Of course forty other books got in the way, and in the meantime, the author won the Pen Hemingway Prize, which as I've mentioned before, is a first fiction prize administered by the Hemingway Foundation and PEN New England. This list of winners is truly inspiring--and in true Daniel fashion, I immediately lost interest in this post and decided to find out how many of the books I'd written. And here is my list of the 11 books I've read:

Speedboat, by Renata Adler (1977), in mass market, no less
Housekeeping, by Marilynne Robinson (1982)
Shiloh and Other Stories, by Bobbie Anne Mason (1983)
During the Reign of the Queen of Sheba, by Joan Chase (1984)
Dreams of Sleep, by Josephine Humphryes (1985)
(I had quite a roll there)
The Book of Ruth, by Jane Hamilton (oops, thanks Sharon!) (1989)
Maps to Anywhere, by Bernard Cooper (1991)
The Grass Dancer, by Susan Power (1995)
Mrs. Kimble, by Jennifer Haigh (2004)
(There are some books in between that I'll bet you thought I read!)
Then We Came to the End, by Joshua Ferris (2008)
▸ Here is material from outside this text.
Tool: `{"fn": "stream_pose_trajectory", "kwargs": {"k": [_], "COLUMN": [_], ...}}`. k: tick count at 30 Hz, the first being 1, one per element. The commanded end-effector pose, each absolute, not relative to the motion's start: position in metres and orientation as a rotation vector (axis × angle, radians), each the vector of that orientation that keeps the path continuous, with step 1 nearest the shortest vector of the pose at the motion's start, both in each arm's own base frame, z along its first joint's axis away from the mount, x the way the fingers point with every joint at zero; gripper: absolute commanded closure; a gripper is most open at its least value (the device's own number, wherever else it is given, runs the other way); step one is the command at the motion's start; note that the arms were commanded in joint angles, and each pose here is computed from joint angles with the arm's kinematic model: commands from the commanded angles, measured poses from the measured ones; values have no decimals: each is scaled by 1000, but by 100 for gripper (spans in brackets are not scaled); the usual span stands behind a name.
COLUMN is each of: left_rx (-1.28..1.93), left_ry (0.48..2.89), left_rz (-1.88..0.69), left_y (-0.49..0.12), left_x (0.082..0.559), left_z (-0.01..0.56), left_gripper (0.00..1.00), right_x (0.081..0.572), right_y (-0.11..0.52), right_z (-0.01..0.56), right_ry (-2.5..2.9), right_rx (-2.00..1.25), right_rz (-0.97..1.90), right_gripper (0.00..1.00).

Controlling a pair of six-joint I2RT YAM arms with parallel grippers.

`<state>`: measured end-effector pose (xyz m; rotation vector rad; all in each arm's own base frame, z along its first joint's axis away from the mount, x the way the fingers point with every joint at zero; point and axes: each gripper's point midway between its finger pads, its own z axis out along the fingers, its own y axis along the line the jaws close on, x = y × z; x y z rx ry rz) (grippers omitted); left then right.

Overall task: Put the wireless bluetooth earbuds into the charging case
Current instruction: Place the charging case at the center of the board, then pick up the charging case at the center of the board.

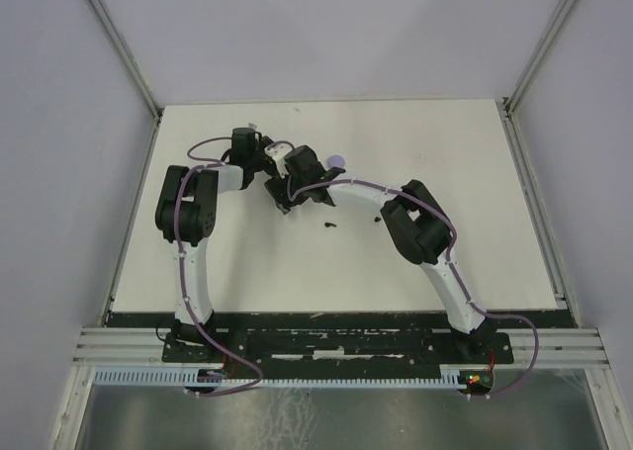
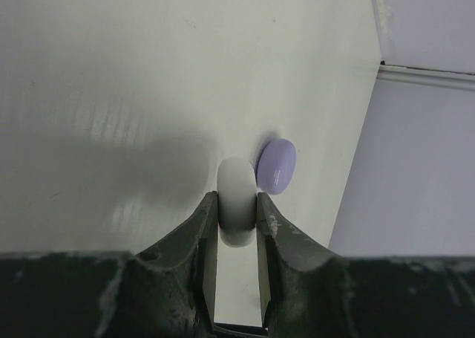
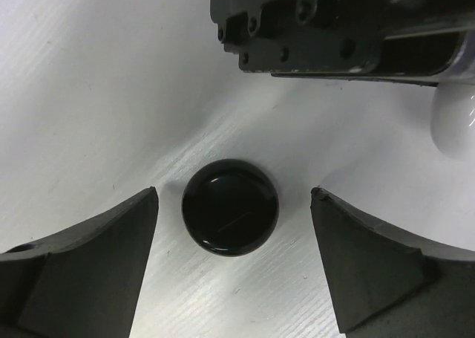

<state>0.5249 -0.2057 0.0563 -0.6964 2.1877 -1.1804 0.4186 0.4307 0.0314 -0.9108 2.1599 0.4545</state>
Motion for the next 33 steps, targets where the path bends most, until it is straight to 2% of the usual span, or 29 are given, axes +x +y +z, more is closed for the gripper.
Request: {"fn": "stream_pose_trajectory", "kwargs": {"k": [1, 9, 13, 24, 33], "left_rx": [-624, -621, -623, -623, -609], "left_ry": [2157, 2171, 2173, 2158, 2130], "left_rz": [-1157, -1147, -1147, -1149, -1156], "left_y": [-203, -202, -201, -196, -188], "left_x": [536, 532, 529, 519, 506], "left_z": [68, 67, 68, 82, 105], "left_gripper": [73, 59, 56, 54, 49], "right_x": [424, 423, 423, 415, 395], "right_y": [439, 435, 431, 422, 383], "right_z": [40, 36, 36, 32, 32], "right_ry": [2117, 2135, 2155, 2145, 2096], "right_rx": [-921, -939, -925, -993, -1227], "right_rz": [430, 393, 369, 348, 339], "right_gripper": [9, 13, 18, 51, 50]}}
and of course this year's winner. I may have read the Mark Richard, but I'm not sure. I do remember that the promotional copy said, "Whose name is pronounced in the French way." He's got a memoir coming in February, House of Prayer #2: A Writer's Journey Home).
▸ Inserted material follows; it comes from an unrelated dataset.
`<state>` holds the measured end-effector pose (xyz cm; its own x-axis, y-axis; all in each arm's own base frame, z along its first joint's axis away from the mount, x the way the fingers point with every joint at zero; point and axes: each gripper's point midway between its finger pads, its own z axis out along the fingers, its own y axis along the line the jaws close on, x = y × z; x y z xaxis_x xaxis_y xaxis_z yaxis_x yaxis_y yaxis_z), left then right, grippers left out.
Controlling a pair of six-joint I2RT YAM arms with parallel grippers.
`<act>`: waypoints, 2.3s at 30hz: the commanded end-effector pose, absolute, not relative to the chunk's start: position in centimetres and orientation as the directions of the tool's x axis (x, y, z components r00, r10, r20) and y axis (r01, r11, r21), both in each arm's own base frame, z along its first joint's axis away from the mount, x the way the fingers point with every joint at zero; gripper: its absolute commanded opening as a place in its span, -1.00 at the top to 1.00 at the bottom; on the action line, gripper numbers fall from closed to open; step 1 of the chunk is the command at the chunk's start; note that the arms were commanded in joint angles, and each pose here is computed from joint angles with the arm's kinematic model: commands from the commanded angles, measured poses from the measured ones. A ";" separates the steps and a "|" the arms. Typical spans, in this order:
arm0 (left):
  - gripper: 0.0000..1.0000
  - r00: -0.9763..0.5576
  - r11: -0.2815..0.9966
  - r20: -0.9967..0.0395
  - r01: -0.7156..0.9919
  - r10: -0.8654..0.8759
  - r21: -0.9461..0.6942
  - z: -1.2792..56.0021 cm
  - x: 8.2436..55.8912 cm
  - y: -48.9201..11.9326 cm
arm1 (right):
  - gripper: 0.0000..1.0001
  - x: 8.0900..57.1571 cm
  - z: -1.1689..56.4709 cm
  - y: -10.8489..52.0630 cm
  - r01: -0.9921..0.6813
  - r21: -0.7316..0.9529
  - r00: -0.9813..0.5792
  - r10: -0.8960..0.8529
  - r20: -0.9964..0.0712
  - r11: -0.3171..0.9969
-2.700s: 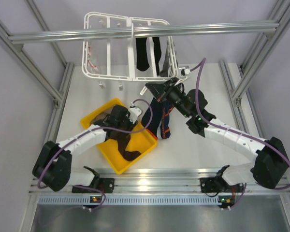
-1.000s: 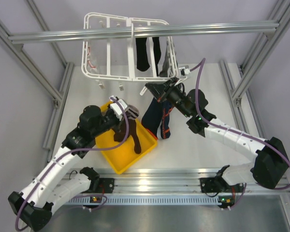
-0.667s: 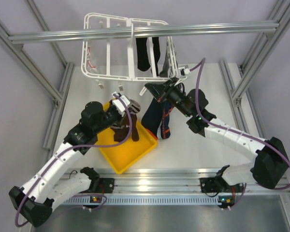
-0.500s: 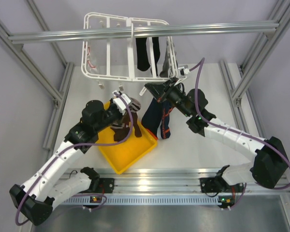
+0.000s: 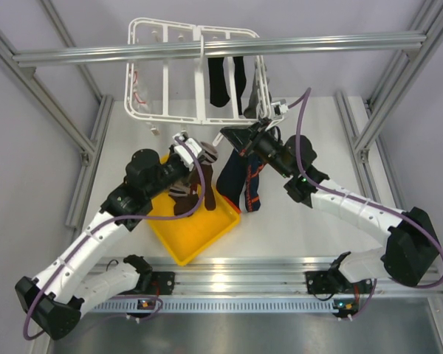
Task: Clip the socks to the hanger
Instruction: Clamp the sock onto the hanger.
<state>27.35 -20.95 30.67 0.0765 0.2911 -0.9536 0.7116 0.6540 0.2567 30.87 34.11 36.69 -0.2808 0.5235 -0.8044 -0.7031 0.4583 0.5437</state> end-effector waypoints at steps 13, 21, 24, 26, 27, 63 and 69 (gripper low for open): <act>1.00 0.231 0.668 -0.950 0.675 0.211 0.313 35.9 28.0 -21.9 | 1.00 30.5 35.9 35.3 -0.722 0.534 -0.321 0.471 -0.822 0.439; 1.00 0.251 0.673 -0.946 0.666 0.204 0.322 36.5 28.0 -22.0 | 1.00 30.3 35.9 35.4 -0.725 0.534 -0.326 0.466 -0.822 0.435; 1.00 0.251 0.670 -0.947 0.669 0.202 0.321 36.5 27.9 -22.0 | 1.00 30.3 35.8 35.4 -0.724 0.534 -0.327 0.464 -0.823 0.437; 1.00 0.276 0.675 -0.943 0.661 0.186 0.327 37.2 27.9 -22.1 | 1.00 30.3 35.8 35.5 -0.726 0.531 -0.327 0.461 -0.825 0.437; 1.00 0.276 0.677 -0.943 0.660 0.186 0.327 37.2 28.0 -22.1 | 1.00 30.2 35.9 35.5 -0.727 0.531 -0.327 0.460 -0.826 0.436; 1.00 0.328 0.685 -0.932 0.646 0.151 0.338 38.3 27.6 -22.4 | 0.95 29.9 36.2 36.1 -0.716 0.574 -0.386 0.460 -0.800 0.398; 1.00 0.328 0.681 -0.931 0.646 0.158 0.343 37.9 27.7 -22.4 | 0.40 30.0 36.2 36.0 -0.709 0.576 -0.387 0.459 -0.800 0.406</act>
<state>27.68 -22.24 35.58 0.2537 0.2008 -0.9462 0.6701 0.6690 0.3217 30.75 35.09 36.07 -0.3464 0.4989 -0.7944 -0.6938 0.4337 0.5749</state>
So we had our book club discussion, and it was a bit smaller than normal, and less lively on my part, because for the first time, I hadn't finished the book beforehand. Several readers bogged down at the beginning, particularly for the contemporary story, but in the end, just about everyone liked the book just fine.


The publisher tried to market this as a Jonathan Safran Foer-ish book, from the similar title to the cover treatment, to at one point invoking his name. I get it on some level--a contemporary and historical attempt to come to terms with the author's cultural past. But the style is so different, the humor far gentle, the structure more traditional (except for the present-past dual narrative) that for me, it doesn't seem like the best comparison. I haven't come up with an alternative.
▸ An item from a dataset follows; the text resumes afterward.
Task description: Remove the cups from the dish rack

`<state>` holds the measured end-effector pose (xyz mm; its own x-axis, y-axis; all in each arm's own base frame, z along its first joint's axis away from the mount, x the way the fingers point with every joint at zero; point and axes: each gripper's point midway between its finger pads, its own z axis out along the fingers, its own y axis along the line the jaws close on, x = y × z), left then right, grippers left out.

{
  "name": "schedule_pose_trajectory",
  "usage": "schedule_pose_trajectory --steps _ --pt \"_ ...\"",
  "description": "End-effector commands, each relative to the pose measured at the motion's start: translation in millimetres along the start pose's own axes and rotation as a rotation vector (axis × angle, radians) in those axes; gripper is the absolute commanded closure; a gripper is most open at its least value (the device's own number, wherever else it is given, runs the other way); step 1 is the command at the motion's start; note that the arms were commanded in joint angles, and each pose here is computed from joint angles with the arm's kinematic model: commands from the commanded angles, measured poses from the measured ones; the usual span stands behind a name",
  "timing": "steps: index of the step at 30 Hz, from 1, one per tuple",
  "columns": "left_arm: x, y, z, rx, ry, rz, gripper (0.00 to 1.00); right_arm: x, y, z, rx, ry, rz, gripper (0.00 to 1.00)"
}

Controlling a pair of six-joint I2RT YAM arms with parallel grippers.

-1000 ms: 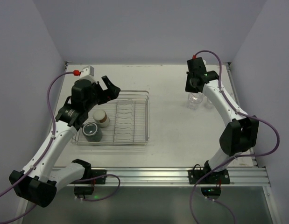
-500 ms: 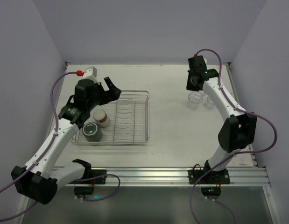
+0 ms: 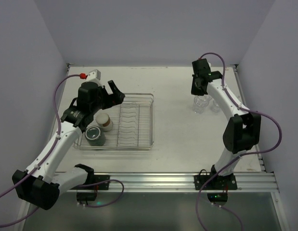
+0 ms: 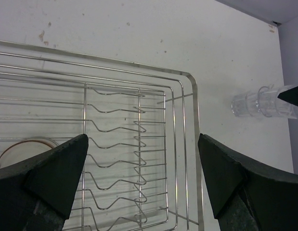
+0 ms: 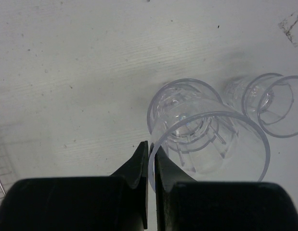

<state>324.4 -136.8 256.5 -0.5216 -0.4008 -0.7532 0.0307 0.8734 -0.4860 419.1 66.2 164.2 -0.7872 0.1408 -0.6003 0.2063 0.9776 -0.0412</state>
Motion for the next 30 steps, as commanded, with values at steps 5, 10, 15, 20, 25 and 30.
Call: schedule_pose_trajectory --steps 5,10,15,20,25,30 --pt "-1 13 -1 -0.075 0.015 0.038 0.0 -7 -2 6 0.025 0.0 0.001 1.0" --pt "-4 12 -6 -0.071 0.001 0.044 0.0 -1 -4 13 0.039 0.021 -0.001 1.0" --pt "0 27 -6 -0.148 0.023 0.063 0.0 3 -3 18 0.04 0.038 -0.009 0.96" --pt "1 49 -9 -0.27 0.046 0.102 0.0 7 -4 22 0.048 0.057 -0.011 0.85" --pt "2 69 -16 -0.389 0.079 0.147 0.0 6 -4 20 0.043 0.055 -0.013 0.72" --pt "8 84 -20 -0.463 0.118 0.17 0.0 0 -3 6 0.027 0.026 0.002 0.56"
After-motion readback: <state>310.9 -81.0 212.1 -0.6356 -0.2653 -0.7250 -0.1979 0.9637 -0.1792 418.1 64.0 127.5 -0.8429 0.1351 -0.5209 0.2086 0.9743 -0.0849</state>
I'm usually good at writing down our members' thoughts on the book, but I misplaced my notes. I'm also sad as there were a couple of good insights that I wanted to share. One of our clubbers did mention that this is the first book she's read that painted a sympathatic picture of a Polish community during World War II. Yes, there are the inhabitants who are Antisemitic, but in the end, the village goes to great lengths to protect Marysia and her family.

But what I really want to say is, "Ms. Pasulka, if you're still in Chicago, please consider coming up for an appearance. I've read the book!"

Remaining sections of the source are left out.